I hope it seems surprising that I am posting a recipe using grocery store Beyond Beef product for the recipe. But I am.
It looked quite delicious and I was hoping that maybe it was a homemade creation mixing breadcrumbs, mashed beans, plant and nut flours, chopped vegetable garnishes, herbs, vegan saturation and gravy.
(My meatloaves of any kind never turn out (and I know this incorrigibly) because I insist on adding margarine — vegan ghee is fine with me, except I never have it — to breadcrumbs and what is obviously ground meat for me; I haven’t approved vegan meat for usage under my thumb at this time. Every one always thinks it’s interesting food though, because, depending on the remainder of the content, it is a fried lump of meat and bread. I just can’t understand baked food without some kind of saturable infusion. I know that I’m wrong, but since I’m a rather unaccomplished cook in the fix of the draw, I suppose I don’t work hard to correct myself anyway. So please remember, possibly to remove the saturables from your meatloaf if you make your own vegetable-bread loaf … which, I think you could probably do if you could get the saturation point worked out from bake-fry. But how? I don’t know. This is the circular point of my self-involved logic, but now, moving on to vegan meat.)
As I’ve said in posts over a month ago, I’m rather disappointed in the vegan meat revolution. I think it’s a possible health threat overall because it is poorly though, a lot of misplanned and mistargeted and crazy-ish advertising, obviously meant to make some quick money off a health craze. And I’m upset about what might have been a good thing, turning into a new bad thing.
But I read this recipe because it looked delicious and I was upset with my decision to obstruct other people on my own limitations. I really don’t know where I stand. I still think vegan meat might be a health threat right now. I’m hoping to change my mind.
Since I’ve been examining my conscience way too much about how I feel about my interests in other vegan recipes and food, which is separated from a desire to become an immersed vegan and to adopt what I feel is not a lifestyle for me, I keep living in stress over the issues of the vegan fetish craze as I call it, immersing itself all over the meat-eating world with emphasis on an expulsion on meat-eating. I don’t like the message.

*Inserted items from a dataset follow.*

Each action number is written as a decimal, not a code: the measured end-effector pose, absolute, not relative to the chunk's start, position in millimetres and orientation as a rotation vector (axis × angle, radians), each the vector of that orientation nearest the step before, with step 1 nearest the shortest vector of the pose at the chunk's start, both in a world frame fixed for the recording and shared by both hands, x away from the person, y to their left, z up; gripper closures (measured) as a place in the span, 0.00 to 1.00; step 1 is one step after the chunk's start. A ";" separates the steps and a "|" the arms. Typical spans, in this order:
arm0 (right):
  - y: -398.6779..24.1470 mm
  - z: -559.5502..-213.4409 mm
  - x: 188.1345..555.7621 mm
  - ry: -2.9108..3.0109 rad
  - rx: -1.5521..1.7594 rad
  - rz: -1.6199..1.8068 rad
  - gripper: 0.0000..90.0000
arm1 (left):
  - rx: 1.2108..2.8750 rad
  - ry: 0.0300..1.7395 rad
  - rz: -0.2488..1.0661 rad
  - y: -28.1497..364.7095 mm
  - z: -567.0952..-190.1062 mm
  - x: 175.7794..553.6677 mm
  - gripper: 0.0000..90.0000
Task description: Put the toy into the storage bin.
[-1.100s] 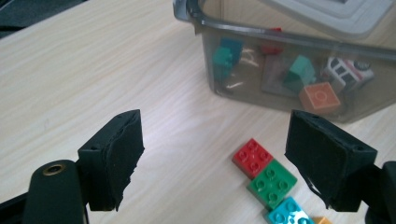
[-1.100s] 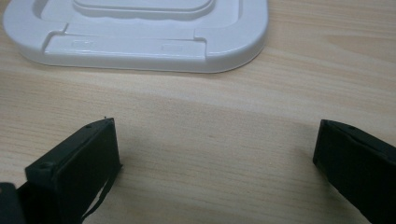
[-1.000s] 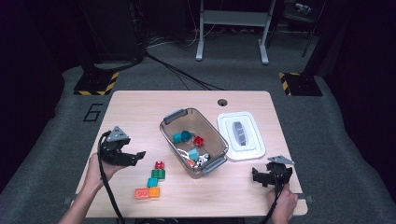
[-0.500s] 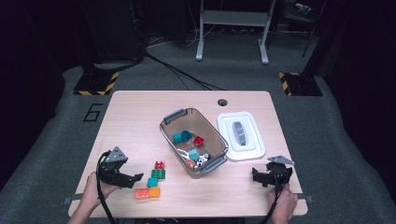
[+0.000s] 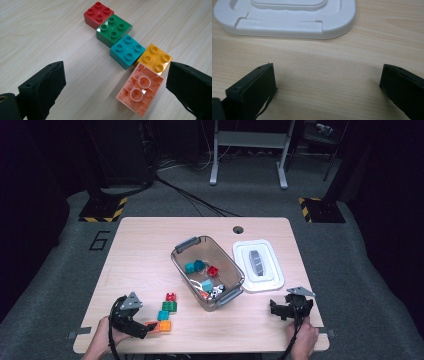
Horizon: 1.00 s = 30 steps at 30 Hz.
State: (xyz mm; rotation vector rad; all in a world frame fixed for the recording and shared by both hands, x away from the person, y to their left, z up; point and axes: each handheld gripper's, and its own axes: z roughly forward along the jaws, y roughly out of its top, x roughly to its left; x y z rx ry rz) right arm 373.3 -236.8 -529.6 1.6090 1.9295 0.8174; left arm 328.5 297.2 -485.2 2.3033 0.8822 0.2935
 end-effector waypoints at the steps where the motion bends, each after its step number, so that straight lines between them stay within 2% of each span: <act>1: -236.9 -529.6 373.3 1.930 1.609 0.817 0.00 | 2.304 0.882 0.290 296.5 -486.2 327.7 0.03; 8: -236.9 -529.6 373.3 1.929 1.609 0.817 0.00 | 2.350 0.847 0.275 290.6 -498.5 321.6 0.06; 10: -236.9 -529.6 373.3 1.929 1.609 0.817 0.00 | 2.353 0.824 0.280 290.3 -500.2 319.3 0.15; 12: -236.8 -529.6 373.3 1.929 1.609 0.817 0.00 | 2.346 0.797 0.284 290.0 -501.9 317.1 0.31; 14: -236.9 -529.6 373.3 1.930 1.608 0.817 0.00 | 2.340 0.773 0.297 289.7 -502.2 316.2 0.42; 20: -236.8 -529.6 373.3 1.930 1.608 0.817 0.00 | 2.371 0.750 0.284 293.5 -501.5 317.1 0.63; 30: -236.9 -529.6 373.3 1.930 1.608 0.817 0.00 | 2.317 0.827 0.322 306.4 -495.1 323.1 0.66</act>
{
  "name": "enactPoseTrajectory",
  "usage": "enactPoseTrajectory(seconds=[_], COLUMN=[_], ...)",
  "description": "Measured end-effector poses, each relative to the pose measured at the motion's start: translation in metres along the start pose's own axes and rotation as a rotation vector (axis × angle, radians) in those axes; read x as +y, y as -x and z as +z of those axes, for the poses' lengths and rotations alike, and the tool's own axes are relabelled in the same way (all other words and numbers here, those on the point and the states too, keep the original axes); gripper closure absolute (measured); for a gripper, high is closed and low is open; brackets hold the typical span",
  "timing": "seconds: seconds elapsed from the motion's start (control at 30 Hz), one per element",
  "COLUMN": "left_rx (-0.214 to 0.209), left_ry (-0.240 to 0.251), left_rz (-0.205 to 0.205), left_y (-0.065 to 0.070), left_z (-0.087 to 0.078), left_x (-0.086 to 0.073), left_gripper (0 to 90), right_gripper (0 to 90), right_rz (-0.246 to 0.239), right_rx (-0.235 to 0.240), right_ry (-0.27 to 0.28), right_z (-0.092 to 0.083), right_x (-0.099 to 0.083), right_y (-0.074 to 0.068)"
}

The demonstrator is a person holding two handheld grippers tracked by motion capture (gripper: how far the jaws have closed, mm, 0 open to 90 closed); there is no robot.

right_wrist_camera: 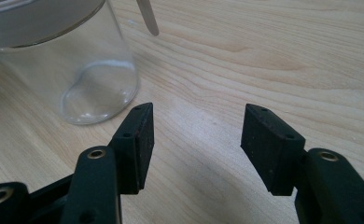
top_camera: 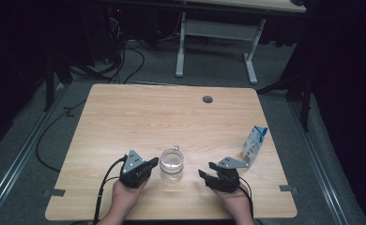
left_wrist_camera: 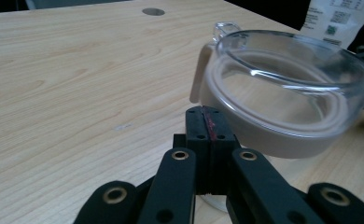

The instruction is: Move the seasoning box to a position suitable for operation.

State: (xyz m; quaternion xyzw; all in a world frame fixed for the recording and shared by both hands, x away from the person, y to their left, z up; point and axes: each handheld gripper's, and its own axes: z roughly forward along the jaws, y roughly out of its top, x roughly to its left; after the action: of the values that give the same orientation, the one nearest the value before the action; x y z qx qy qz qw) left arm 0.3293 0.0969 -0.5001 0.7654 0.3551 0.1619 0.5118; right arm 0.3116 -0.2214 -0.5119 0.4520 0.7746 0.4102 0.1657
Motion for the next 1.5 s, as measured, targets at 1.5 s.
enactPoseTrajectory(seconds=[1.5], left_rx=[-0.141], left_ry=[-0.018], left_rz=[0.086], left_y=[0.06], left_z=[0.015], left_x=[-0.002], left_gripper=[89.8], right_gripper=[50.2], right_rz=[0.028], right_rx=[-0.033], right_ry=[0.035], right_z=[-0.016], right_x=[-0.009], right_y=[0.007])
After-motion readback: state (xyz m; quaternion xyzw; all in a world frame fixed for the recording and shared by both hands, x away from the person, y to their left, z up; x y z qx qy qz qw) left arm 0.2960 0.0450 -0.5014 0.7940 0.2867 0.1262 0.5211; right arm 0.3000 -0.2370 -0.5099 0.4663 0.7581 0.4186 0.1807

As for myself, overall vegan lifestyle demands are too tedious and concerned with things I don’t agree to be concerned with and especially the hatred for meat consumption being so outrageously in demand of the philosophy; I find the movement dangerously cult-like. I’m seem to be running on. But my conscience issues are over my own problems with also detesting a straight cult experience of all meat-eating. I seem to be caught in some mediumship that I don’t appreciate the tasks for.
I have randomly included this recipe, because my real problem was with the vegan meat explosion infesting fast foods venues without discretion of the tagging of the restaurant for meat-based or vegan-based. I think I mentioned I intended to boycott several things happening for me regularly — like fast food and this blog — for however long it took me to explore the situation and get some clarity. I did that in shorter time than possible and have returned to my order situation. (I’ve been able to return to McDonald’s.) I was so happy and grateful to have and end to that, although I’m still hoping that I might turn out to be something beside a Vegan-Wanna-Be or else a Meat-Lover, I don’t seem to be getting in tune with either group for too long now, or else an Omnivore, or else that I would quit being identified at all, for need of social tagging. That problem still hasn’t been solved.
So I know it seems extremely out of context for me. But, I have done it.